• Requirement: From the listing, collect all lines containing the word "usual".
○ ○ ○ ○ ○
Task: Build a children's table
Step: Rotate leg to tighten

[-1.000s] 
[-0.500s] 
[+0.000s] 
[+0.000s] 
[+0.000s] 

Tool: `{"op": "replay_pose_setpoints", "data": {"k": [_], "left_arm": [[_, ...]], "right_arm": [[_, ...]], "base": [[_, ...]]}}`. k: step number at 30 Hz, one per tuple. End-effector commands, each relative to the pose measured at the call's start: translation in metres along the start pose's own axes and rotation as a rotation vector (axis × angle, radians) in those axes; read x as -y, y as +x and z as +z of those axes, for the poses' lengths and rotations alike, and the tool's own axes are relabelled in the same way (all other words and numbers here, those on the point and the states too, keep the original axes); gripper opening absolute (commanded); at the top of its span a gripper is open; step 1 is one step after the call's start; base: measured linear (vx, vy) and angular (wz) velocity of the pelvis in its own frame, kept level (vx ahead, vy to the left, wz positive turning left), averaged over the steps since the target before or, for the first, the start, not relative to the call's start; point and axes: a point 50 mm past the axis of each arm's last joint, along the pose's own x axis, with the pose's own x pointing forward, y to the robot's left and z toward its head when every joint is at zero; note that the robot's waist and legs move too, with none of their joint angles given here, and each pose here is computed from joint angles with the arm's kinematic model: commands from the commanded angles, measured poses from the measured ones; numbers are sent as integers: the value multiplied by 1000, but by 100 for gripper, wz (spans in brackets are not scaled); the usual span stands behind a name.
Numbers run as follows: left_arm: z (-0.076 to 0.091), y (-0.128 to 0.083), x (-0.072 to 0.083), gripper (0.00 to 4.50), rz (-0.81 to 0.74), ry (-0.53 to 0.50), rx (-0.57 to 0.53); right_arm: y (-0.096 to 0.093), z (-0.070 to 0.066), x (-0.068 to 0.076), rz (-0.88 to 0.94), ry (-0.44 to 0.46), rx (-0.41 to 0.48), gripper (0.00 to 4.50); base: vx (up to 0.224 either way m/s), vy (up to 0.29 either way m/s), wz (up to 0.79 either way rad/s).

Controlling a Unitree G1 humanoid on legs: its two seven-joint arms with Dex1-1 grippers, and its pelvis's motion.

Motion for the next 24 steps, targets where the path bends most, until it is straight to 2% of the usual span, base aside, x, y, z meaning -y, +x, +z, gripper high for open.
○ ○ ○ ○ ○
• Written answer:
Tool: `{"op": "replay_pose_setpoints", "data": {"k": [_], "left_arm": [[_, ...]], "right_arm": [[_, ...]], "base": [[_, ...]]}}`. k: step number at 30 Hz, one per tuple. End-effector commands, each relative to the pose measured at the call's start: translation in metres along the start pose's own axes and rotation as a rotation vector (axis × angle, radians) in those axes; read x as -y, y as +x and z as +z of those axes, for the poses' lengths and rotations alike, and the tool's own axes are relabelled in the same way (all other words and numbers here, those on the point and the states too, keep the original axes); gripper opening absolute (commanded); at the top of its span a gripper is open; step 1 is one step after the call's start; base: measured linear (vx, vy) and angular (wz) velocity of the pelvis in its own frame, kept level (vx ahead, vy to the left, wz positive turning left), averaged over the steps since the target before or, for the first, the start, not relative to the call's start; point and axes: a point 50 mm past the axis of each arm's last joint, along the pose's own x axis, with the pose's own x pointing forward, y to the robot's left and z toward its head when every joint is at zero; note that the robot's waist and legs move too, with none of their joint angles given here, and each pose here is computed from joint angles with the arm's kinematic model: commands from the commanded angles, measured poses from the measured ones; numbers are sent as integers: the value multiplied by 1000, but by 100 for gripper, wz (spans in brackets are not scaled); the usual span stands behind a name.
Motion for the next 24 steps, targets where the path bends most, until it is straight to 2% of the usual span, base aside, x, y, z meaning -y, +x, +z, gripper high for open.

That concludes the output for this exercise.